:: WHAT YOU NEED TO DO ::
Your job is to give again, exactly and with no additions, the lines in the records below from the one with "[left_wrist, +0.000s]" through the one with "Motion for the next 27", both included. Omit the pictures.

:: TASK MATERIAL ::
[Start of Attachment]

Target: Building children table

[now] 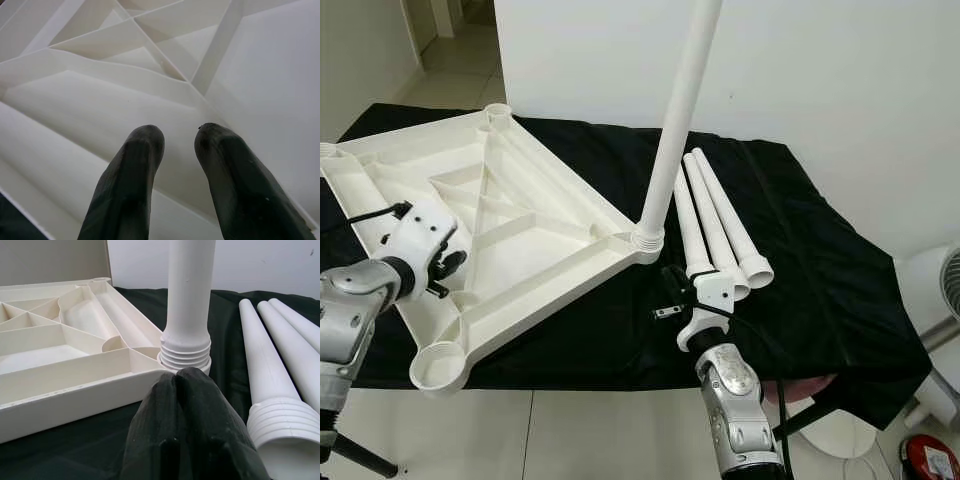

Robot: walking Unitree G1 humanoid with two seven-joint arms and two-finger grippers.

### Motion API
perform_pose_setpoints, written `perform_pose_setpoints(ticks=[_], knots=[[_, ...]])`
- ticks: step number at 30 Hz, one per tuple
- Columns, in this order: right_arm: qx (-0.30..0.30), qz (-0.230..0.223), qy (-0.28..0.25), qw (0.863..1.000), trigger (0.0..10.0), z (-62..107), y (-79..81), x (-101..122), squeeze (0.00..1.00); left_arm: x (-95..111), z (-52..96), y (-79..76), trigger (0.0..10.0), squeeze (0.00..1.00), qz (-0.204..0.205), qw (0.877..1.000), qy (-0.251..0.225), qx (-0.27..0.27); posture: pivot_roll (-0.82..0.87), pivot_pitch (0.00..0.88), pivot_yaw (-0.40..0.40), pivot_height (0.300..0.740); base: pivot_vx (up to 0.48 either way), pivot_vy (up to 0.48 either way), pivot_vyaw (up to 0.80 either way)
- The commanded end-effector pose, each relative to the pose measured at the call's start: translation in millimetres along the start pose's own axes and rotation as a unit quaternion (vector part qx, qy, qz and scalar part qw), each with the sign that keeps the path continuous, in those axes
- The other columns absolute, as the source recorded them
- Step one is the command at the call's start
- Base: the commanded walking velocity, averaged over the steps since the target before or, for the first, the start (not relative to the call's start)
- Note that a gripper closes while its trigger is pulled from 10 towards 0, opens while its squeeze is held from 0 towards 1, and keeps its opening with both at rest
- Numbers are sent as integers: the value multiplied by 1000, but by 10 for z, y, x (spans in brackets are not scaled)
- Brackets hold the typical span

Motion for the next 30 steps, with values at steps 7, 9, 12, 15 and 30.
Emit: perform_pose_setpoints(ticks=[7, 9, 12, 15, 30], knots=[[-10, 8, 9, 1000, 10000, 34, -86, -45, 0, -173, 4, 134, 10000, 0, -57, 993, 37, 93, 9, 0, -108, 740, 0, 0, 0], [-10, 8, 9, 1000, 10000, 34, -92, -45, 0, -202, -7, 56, 10000, 0, -62, 994, 43, 74, 8, 0, -110, 740, 0, 0, 0], [-11, 9, 9, 1000, 10000, 37, -102, -44, 0, -246, -52, -89, 10000, 0, -70, 996, 51, 38, 7, 0, -111, 740, 0, 0, 0], [-10, 10, 10, 1000, 10000, 40, -103, -47, 0, -259, -84, -176, 10000, 0, -77, 995, 54, 18, 7, 0, -111, 740, 0, 0, 0], [-16, 9, 10, 1000, 10000, 45, -127, -44, 0, -79, -198, -709, 10000, 0, -92, 993, 28, -69, -13, 0, -96, 740, 0, 0, 0]])
Point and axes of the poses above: a point about 5 cm out from each wrist's last joint towards the gripper, its own z axis pointing back from the gripper into the wrist, its own x axis along the axis of the wrist's last joint, y = z × x, the point moved 6 cm from there along -z, pointing out of the wrist towards the gripper, and after that the axes turned 11 degrees about z, right-handed, at the moved point
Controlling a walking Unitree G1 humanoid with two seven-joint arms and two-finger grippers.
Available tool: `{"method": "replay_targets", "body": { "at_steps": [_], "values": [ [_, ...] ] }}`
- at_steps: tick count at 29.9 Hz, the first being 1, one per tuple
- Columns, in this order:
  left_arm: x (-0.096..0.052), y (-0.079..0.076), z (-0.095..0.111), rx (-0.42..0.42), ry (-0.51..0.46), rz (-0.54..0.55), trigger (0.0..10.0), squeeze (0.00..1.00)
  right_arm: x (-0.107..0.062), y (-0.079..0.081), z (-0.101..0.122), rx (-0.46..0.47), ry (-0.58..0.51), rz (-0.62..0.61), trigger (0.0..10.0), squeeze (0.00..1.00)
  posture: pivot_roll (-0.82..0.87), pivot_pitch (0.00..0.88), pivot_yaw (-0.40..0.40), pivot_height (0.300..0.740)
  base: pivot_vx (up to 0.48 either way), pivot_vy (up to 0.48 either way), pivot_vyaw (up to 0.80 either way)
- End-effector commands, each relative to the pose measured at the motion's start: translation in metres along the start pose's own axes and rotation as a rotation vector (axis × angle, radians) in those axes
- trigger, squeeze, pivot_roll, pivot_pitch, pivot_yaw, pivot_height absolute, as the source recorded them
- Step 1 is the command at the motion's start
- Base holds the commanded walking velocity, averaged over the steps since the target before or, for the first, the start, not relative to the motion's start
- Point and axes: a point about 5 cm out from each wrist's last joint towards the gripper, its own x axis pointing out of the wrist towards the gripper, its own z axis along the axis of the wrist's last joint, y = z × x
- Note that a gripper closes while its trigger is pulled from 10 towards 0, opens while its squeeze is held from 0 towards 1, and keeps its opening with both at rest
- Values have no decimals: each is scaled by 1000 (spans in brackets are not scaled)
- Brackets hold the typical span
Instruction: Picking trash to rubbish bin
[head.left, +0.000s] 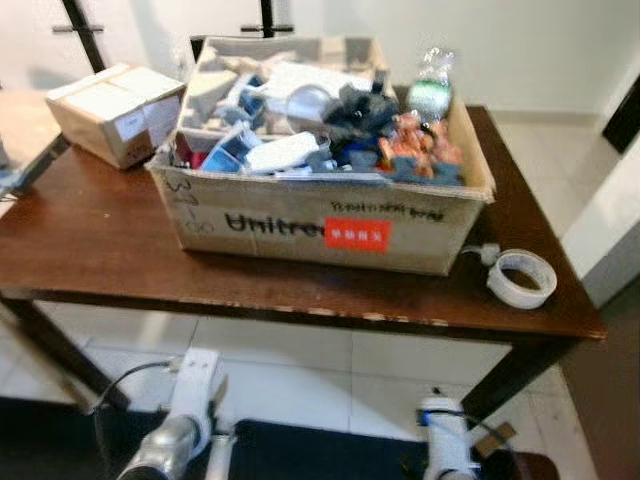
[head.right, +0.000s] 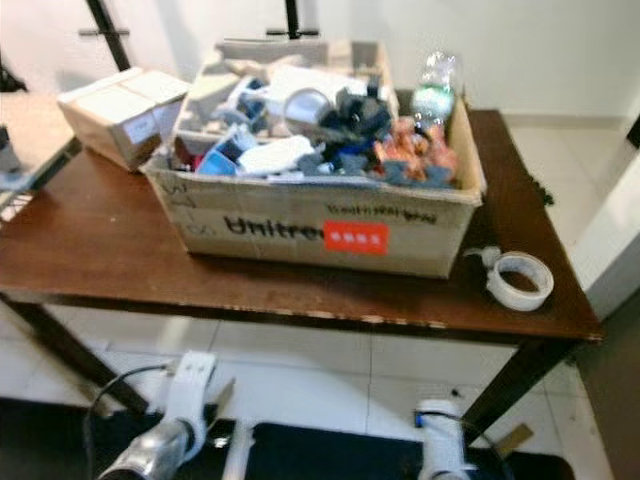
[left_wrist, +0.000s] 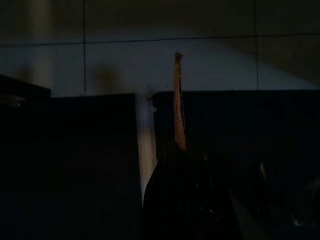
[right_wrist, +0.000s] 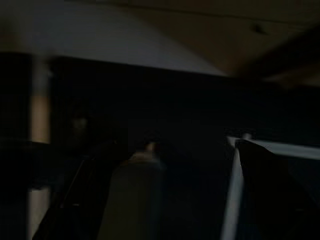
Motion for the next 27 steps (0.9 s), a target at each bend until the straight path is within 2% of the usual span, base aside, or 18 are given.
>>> {"method": "replay_targets", "body": {
  "at_steps": [1, 24, 26, 27],
  "values": [
    [-1, 1, -4, -2, 21, -2, 10000, 0, -3, -9, -11, 10, 36, -26, 10000, 0, 65, 101, 51, 740, 274, 0, 0],
    [-3, 7, -9, 43, 31, 8, 10000, 0, -3, -7, -15, 19, 67, -23, 10000, 0, 51, 114, 60, 740, 22, 0, 0],
    [-4, 7, -10, 49, 33, 7, 10000, 0, -3, -8, -16, 13, 74, -24, 10000, 0, 48, 125, 59, 740, 0, 0, 0],
    [-5, 7, -14, 56, 43, 6, 10000, 0, -5, -14, -21, 2, 86, -37, 10000, 0, 41, 135, 55, 740, 0, 0, 0]
  ]
}}
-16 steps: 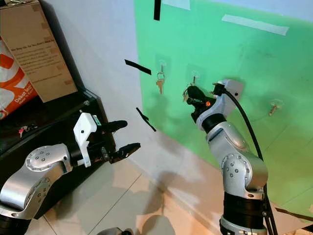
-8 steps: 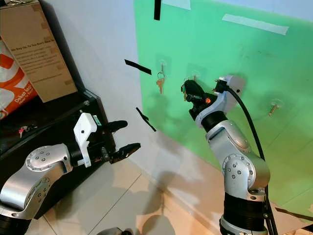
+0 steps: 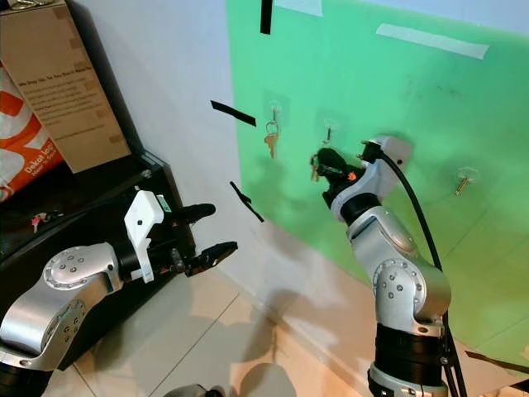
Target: Hang keys on a hook
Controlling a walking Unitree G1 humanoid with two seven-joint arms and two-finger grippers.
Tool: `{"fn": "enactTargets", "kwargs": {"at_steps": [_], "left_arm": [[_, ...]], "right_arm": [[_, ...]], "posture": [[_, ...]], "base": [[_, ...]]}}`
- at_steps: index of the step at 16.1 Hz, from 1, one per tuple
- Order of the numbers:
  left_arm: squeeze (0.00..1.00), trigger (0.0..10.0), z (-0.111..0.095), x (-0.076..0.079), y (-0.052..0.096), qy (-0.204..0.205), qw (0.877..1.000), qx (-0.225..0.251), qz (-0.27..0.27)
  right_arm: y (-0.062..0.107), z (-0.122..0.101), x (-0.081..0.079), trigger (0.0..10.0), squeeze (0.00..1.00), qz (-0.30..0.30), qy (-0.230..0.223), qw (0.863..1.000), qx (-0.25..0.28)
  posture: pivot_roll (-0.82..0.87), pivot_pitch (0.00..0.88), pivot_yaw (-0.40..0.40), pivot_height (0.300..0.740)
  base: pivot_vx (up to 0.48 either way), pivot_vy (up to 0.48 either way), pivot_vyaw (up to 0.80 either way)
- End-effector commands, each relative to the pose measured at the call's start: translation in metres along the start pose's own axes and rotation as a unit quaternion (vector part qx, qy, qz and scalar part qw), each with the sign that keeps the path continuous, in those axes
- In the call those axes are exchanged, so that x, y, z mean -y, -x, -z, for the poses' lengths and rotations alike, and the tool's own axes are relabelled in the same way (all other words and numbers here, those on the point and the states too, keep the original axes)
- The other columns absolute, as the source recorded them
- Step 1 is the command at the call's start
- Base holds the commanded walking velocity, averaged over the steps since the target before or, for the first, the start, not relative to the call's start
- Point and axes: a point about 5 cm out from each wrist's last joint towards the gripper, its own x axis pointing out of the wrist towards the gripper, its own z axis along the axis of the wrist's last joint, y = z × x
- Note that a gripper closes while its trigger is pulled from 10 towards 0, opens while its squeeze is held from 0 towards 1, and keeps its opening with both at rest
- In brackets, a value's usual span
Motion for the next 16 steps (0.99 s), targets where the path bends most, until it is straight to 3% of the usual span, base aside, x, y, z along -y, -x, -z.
{"fn": "enactTargets", "kwargs": {"at_steps": [1,5,12,16], "left_arm": [[0.0,10.0,0.002,-0.002,0.0,0.0,1.0,-0.006,0.0],[0.0,10.0,0.002,-0.002,0.0,0.0,1.0,-0.006,-0.001],[0.0,10.0,0.001,-0.002,0.0,-0.001,1.0,-0.007,-0.001],[0.0,10.0,0.001,-0.002,-0.001,-0.001,1.0,-0.007,0.0]], "right_arm": [[-0.003,-0.006,0.001,10.0,0.0,0.012,-0.002,1.0,0.015],[-0.002,-0.003,0.001,10.0,0.0,0.005,0.006,1.0,0.003],[0.007,-0.01,-0.013,10.0,0.0,-0.081,0.024,0.996,0.012],[0.004,-0.016,-0.011,10.0,0.0,-0.069,0.014,0.997,0.036]], "posture": [[-0.07,0.0,0.06,0.74],[-0.07,0.0,0.058,0.74],[-0.07,0.0,0.063,0.74],[-0.07,0.0,0.066,0.74]], "base": [[0.0,0.0,0.0],[0.0,0.0,0.0],[0.0,0.0,0.0],[0.0,0.0,0.0]]}}
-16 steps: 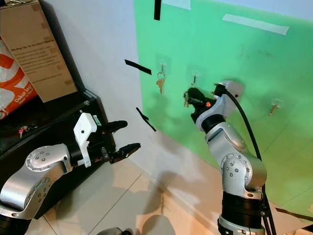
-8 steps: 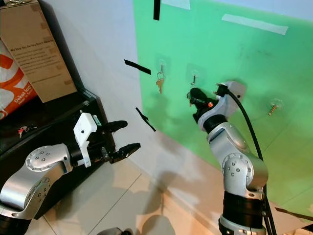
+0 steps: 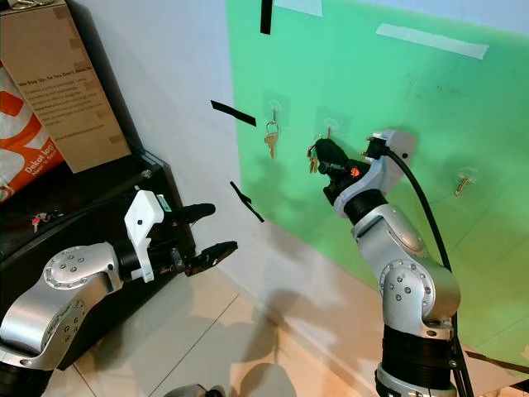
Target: Hang keys on a hook
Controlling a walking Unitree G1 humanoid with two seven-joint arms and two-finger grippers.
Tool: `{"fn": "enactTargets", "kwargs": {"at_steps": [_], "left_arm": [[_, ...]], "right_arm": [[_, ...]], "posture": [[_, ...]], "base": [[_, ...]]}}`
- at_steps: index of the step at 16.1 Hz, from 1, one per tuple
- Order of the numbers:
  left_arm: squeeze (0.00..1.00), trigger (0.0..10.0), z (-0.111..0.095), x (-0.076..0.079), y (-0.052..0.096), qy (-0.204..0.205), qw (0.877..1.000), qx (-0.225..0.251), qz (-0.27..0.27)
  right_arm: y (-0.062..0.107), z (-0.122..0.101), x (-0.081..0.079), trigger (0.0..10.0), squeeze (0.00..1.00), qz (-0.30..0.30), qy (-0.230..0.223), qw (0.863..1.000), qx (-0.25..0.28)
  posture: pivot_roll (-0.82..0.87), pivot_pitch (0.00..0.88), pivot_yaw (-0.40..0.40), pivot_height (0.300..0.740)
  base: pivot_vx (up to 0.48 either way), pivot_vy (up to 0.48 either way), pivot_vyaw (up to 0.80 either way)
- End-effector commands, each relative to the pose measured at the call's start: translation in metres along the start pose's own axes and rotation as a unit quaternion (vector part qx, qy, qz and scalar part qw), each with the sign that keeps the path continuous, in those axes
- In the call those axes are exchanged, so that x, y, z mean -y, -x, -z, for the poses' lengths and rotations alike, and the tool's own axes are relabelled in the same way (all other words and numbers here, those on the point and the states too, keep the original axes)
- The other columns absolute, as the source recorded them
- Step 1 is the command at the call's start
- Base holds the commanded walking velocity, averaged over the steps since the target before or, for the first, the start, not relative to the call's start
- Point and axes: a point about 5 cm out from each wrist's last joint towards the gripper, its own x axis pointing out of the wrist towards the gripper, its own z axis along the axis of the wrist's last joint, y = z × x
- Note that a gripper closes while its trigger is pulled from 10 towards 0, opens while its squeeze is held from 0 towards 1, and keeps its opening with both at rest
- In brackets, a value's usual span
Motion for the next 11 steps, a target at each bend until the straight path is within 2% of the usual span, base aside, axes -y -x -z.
{"fn": "enactTargets", "kwargs": {"at_steps": [1,6,9,11], "left_arm": [[0.0,10.0,0.001,-0.001,-0.001,-0.003,1.0,-0.005,0.002],[0.0,10.0,0.002,-0.001,0.0,-0.001,1.0,-0.006,0.001],[0.0,10.0,0.002,0.0,0.001,0.0,1.0,-0.006,0.004],[0.0,10.0,0.003,0.0,0.001,0.0,1.0,-0.007,0.005]], "right_arm": [[-0.005,-0.003,0.0,10.0,0.0,0.01,-0.004,1.0,0.014],[-0.011,-0.001,0.007,10.0,0.0,0.057,-0.016,0.998,0.02],[-0.007,0.0,0.022,10.0,0.0,0.11,-0.019,0.993,0.024],[-0.004,0.002,0.025,10.0,0.0,0.118,-0.016,0.993,0.019]], "posture": [[-0.07,0.0,0.065,0.74],[-0.07,0.0,0.061,0.74],[-0.07,0.0,0.064,0.74],[-0.07,0.0,0.066,0.74]], "base": [[0.0,0.0,0.0],[0.0,0.0,0.0],[0.0,0.0,0.0],[0.0,0.0,0.0]]}}
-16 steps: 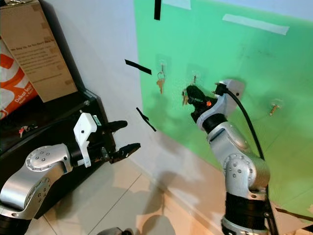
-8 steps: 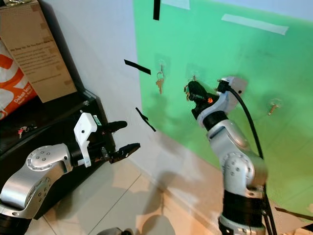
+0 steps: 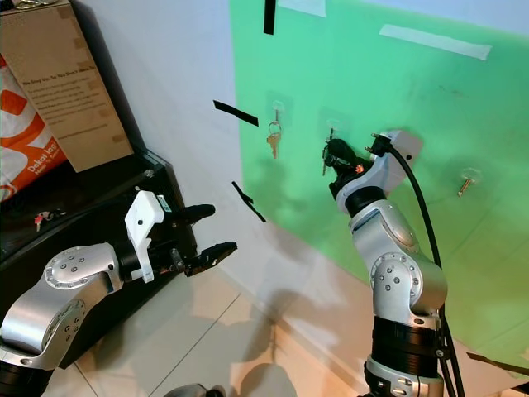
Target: Hang keys on a hook
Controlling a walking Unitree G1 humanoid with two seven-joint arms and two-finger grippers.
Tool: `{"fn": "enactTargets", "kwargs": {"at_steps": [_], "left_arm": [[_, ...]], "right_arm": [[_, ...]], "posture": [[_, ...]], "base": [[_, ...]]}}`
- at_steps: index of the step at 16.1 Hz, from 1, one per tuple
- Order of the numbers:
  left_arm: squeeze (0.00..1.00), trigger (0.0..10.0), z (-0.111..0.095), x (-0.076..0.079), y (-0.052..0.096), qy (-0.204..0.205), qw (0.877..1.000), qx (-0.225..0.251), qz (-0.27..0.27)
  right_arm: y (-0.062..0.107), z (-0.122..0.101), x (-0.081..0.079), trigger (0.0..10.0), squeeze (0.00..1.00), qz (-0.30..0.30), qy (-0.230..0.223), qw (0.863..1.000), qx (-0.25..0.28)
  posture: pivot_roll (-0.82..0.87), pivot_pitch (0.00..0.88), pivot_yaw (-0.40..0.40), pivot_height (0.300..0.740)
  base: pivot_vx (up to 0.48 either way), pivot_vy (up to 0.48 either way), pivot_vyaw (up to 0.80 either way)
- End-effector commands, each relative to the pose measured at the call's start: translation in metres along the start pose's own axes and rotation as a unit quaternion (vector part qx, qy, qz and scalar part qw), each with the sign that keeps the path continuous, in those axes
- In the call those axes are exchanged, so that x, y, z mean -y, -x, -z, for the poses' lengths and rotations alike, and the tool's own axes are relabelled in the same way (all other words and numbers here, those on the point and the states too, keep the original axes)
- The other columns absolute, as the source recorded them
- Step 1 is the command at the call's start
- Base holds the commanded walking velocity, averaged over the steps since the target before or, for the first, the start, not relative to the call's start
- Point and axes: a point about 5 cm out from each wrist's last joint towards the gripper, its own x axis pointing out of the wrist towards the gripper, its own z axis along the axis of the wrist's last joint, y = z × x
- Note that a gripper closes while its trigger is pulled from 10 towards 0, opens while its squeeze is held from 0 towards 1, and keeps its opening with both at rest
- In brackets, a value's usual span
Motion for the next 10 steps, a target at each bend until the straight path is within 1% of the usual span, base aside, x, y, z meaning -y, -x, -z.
{"fn": "enactTargets", "kwargs": {"at_steps": [1,4,6,9,10], "left_arm": [[0.0,10.0,0.001,0.001,0.001,-0.002,1.0,-0.004,0.005],[0.0,10.0,0.001,0.0,0.001,-0.003,1.0,-0.005,0.008],[0.0,10.0,0.001,0.0,0.001,-0.005,1.0,-0.006,0.01],[0.0,10.0,0.001,0.0,0.002,-0.006,1.0,-0.007,0.009],[0.0,10.0,0.001,-0.001,0.002,-0.007,1.0,-0.008,0.007]], "right_arm": [[0.003,-0.002,0.013,10.0,0.0,0.034,0.004,0.999,0.004],[0.008,0.014,0.009,10.0,0.0,0.009,0.053,0.998,-0.045],[0.011,0.021,0.005,10.0,0.0,-0.001,0.059,0.997,-0.059],[0.01,0.023,0.006,10.0,0.0,0.0,0.061,0.996,-0.061],[0.008,0.024,0.006,10.0,0.75,0.003,0.063,0.996,-0.059]], "posture": [[-0.07,0.0,0.067,0.74],[-0.08,0.0,0.073,0.74],[-0.08,0.0,0.076,0.74],[-0.07,0.0,0.072,0.74],[-0.07,0.0,0.071,0.74]], "base": [[0.0,0.0,0.0],[0.0,0.0,0.0],[0.0,0.0,0.0],[0.0,0.0,0.0],[0.0,0.0,0.0]]}}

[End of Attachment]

:: SOLUTION TO THIS PROBLEM ::
[left_wrist, +0.000s] 
[right_wrist, +0.000s] 
Motion for the next 27 steps (0.9 s), a target at each bend until the straight path is within 2% of the usual span, base aside, or 18 are given.

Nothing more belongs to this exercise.